→ Action item: Scan the following material for the string "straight" and copy each line in which it appears.
==== Information given ====
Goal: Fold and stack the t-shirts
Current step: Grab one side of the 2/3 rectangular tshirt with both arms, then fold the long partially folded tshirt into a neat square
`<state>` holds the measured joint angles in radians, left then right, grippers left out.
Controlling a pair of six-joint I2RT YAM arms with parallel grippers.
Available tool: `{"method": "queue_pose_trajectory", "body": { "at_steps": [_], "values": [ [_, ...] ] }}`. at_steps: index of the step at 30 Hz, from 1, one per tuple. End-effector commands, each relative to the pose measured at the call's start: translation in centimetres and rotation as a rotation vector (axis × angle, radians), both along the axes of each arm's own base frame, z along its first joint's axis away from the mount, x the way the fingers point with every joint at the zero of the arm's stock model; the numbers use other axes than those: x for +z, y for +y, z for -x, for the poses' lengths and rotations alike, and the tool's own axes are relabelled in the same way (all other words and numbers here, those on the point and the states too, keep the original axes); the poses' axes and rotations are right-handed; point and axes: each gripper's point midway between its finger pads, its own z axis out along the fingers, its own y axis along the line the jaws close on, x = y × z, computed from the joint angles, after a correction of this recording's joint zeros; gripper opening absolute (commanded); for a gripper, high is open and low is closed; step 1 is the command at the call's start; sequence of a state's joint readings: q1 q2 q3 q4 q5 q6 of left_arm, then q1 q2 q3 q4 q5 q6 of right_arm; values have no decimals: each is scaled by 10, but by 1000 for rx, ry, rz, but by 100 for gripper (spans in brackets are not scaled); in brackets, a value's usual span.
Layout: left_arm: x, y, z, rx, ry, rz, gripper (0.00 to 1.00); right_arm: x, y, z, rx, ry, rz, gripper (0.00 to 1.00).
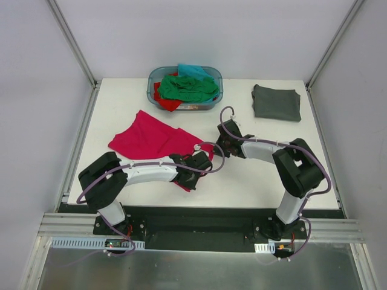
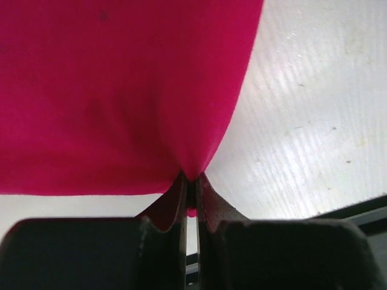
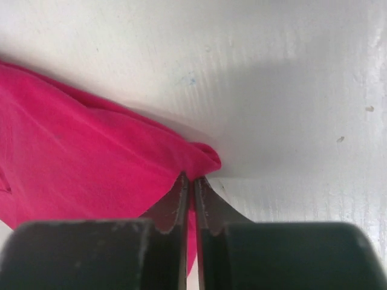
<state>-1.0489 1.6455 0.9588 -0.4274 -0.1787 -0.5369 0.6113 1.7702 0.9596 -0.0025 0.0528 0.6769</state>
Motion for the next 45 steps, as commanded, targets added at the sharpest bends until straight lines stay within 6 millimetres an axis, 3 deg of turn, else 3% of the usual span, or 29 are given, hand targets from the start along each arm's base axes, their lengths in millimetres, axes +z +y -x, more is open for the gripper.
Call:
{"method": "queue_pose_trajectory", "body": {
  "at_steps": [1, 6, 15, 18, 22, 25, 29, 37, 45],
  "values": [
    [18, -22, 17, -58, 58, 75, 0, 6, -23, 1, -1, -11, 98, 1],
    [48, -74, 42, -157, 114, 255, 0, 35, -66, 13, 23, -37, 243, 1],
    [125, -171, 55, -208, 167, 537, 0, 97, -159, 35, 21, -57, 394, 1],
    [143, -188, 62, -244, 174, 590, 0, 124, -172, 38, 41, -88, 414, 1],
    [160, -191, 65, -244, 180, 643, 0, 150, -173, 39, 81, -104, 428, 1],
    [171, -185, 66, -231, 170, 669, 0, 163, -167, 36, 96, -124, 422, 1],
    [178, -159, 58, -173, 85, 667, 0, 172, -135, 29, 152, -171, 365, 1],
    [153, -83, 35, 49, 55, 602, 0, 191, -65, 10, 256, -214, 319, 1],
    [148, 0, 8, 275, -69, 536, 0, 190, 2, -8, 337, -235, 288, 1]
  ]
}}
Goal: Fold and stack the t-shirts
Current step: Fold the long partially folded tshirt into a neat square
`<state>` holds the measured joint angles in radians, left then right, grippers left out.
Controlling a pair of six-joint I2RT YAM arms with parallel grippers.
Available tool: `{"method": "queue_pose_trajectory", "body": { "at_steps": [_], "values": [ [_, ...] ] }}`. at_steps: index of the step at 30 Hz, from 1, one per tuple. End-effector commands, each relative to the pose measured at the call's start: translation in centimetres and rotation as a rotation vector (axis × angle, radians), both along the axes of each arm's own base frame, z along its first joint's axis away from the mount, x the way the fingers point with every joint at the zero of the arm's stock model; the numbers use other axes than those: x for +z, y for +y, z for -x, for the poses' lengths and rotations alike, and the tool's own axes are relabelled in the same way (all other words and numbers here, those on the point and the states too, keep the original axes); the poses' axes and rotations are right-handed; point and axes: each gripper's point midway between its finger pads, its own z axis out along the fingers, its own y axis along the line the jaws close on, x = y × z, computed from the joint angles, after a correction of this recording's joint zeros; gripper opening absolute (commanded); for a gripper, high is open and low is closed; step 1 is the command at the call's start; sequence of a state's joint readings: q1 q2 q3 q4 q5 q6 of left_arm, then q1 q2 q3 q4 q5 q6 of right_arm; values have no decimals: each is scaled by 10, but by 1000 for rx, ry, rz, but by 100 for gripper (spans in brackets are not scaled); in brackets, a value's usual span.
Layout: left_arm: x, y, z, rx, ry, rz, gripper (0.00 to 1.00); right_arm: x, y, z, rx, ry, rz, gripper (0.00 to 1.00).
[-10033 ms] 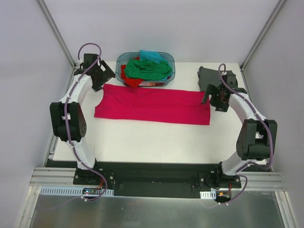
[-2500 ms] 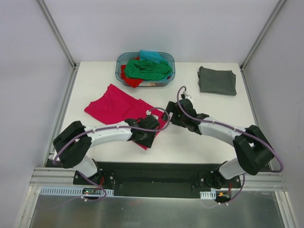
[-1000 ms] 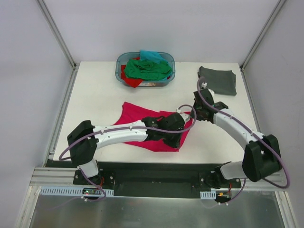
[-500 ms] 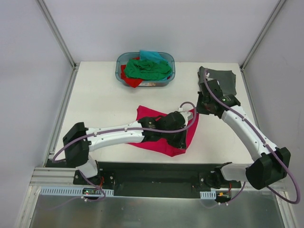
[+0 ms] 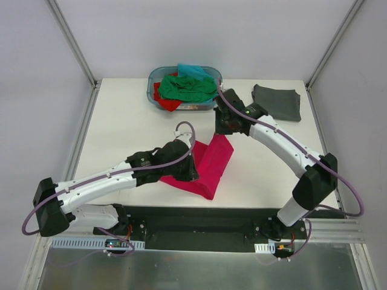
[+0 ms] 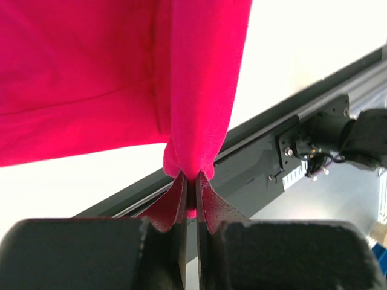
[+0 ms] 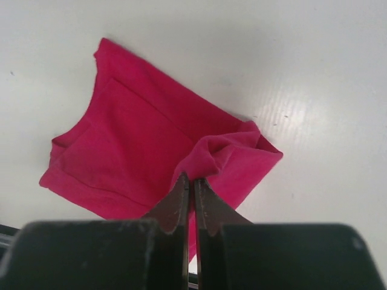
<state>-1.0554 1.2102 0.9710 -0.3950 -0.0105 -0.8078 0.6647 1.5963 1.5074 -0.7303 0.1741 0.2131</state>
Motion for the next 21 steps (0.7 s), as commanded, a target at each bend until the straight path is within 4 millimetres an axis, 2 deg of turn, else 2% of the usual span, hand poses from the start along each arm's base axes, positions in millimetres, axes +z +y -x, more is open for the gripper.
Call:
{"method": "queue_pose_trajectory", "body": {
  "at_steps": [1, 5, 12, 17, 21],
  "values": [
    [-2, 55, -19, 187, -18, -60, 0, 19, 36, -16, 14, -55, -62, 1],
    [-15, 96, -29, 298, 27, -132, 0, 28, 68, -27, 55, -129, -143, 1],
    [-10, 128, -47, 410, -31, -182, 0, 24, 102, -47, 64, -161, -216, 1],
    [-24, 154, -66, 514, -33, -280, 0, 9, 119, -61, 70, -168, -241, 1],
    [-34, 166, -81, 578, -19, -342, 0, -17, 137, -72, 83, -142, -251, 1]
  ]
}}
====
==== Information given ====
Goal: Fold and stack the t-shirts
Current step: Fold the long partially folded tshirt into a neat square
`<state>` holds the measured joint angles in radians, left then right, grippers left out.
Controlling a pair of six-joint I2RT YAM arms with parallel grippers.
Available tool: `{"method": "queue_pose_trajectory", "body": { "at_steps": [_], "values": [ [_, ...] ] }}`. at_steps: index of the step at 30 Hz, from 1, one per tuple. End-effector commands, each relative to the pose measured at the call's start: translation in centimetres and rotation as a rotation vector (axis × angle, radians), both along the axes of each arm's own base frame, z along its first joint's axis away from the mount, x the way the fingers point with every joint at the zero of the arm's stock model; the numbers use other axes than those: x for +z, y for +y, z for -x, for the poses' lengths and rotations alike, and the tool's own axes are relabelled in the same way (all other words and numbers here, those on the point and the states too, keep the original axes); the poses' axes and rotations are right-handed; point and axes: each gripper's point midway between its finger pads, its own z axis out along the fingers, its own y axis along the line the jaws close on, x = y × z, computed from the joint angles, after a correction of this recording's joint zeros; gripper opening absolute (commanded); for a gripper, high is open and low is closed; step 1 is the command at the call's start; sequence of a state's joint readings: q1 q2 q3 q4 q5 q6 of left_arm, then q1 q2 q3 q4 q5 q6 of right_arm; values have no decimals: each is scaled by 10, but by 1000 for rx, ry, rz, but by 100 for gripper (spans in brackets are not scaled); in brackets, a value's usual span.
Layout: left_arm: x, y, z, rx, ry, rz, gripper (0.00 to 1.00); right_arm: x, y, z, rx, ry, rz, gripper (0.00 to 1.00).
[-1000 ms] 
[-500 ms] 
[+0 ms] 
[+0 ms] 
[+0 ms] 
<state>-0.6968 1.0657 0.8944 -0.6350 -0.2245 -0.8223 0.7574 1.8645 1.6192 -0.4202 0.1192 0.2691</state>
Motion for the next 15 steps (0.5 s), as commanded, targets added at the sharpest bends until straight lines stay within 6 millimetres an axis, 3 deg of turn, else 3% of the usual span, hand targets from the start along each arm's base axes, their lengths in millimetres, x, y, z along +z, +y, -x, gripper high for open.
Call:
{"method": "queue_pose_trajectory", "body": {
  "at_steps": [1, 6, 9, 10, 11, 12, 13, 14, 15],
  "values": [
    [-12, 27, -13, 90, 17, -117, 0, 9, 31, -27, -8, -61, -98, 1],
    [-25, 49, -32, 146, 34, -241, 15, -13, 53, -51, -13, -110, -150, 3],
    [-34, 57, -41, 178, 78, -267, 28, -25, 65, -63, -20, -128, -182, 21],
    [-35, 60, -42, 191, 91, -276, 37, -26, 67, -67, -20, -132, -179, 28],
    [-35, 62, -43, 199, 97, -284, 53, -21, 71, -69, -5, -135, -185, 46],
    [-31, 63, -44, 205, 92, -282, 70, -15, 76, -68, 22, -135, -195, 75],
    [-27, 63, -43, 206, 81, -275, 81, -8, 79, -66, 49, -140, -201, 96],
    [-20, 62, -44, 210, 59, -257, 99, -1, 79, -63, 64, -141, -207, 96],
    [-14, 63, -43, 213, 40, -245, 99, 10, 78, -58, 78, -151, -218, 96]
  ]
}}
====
→ Response to the exercise:
Motion for the next 45 steps, as commanded, targets added at the sharpest bends until straight lines stay within 6 millimetres an axis, 3 deg of turn, else 3% of the usual span, or 29 are given, hand targets from the start along each arm's base axes, their lengths in millimetres, axes +z +y -x, more is open for the gripper.
Motion for the next 21 steps (0.7 s), as commanded, a target at each bend until the straight path is within 4 millimetres an axis, 2 deg of turn, else 2% of the usual span, hand poses from the start along each arm's base axes, positions in millimetres, axes +z +y -x, more is open for the gripper.
Motion for the next 15 steps (0.5 s), as commanded, targets added at the sharpest bends until straight lines stay within 6 millimetres an axis, 3 deg of turn, else 3% of the usual span, hand targets from the start along each arm's base axes, their lengths in millimetres, x, y, z along +z, +y, -x, gripper high for open.

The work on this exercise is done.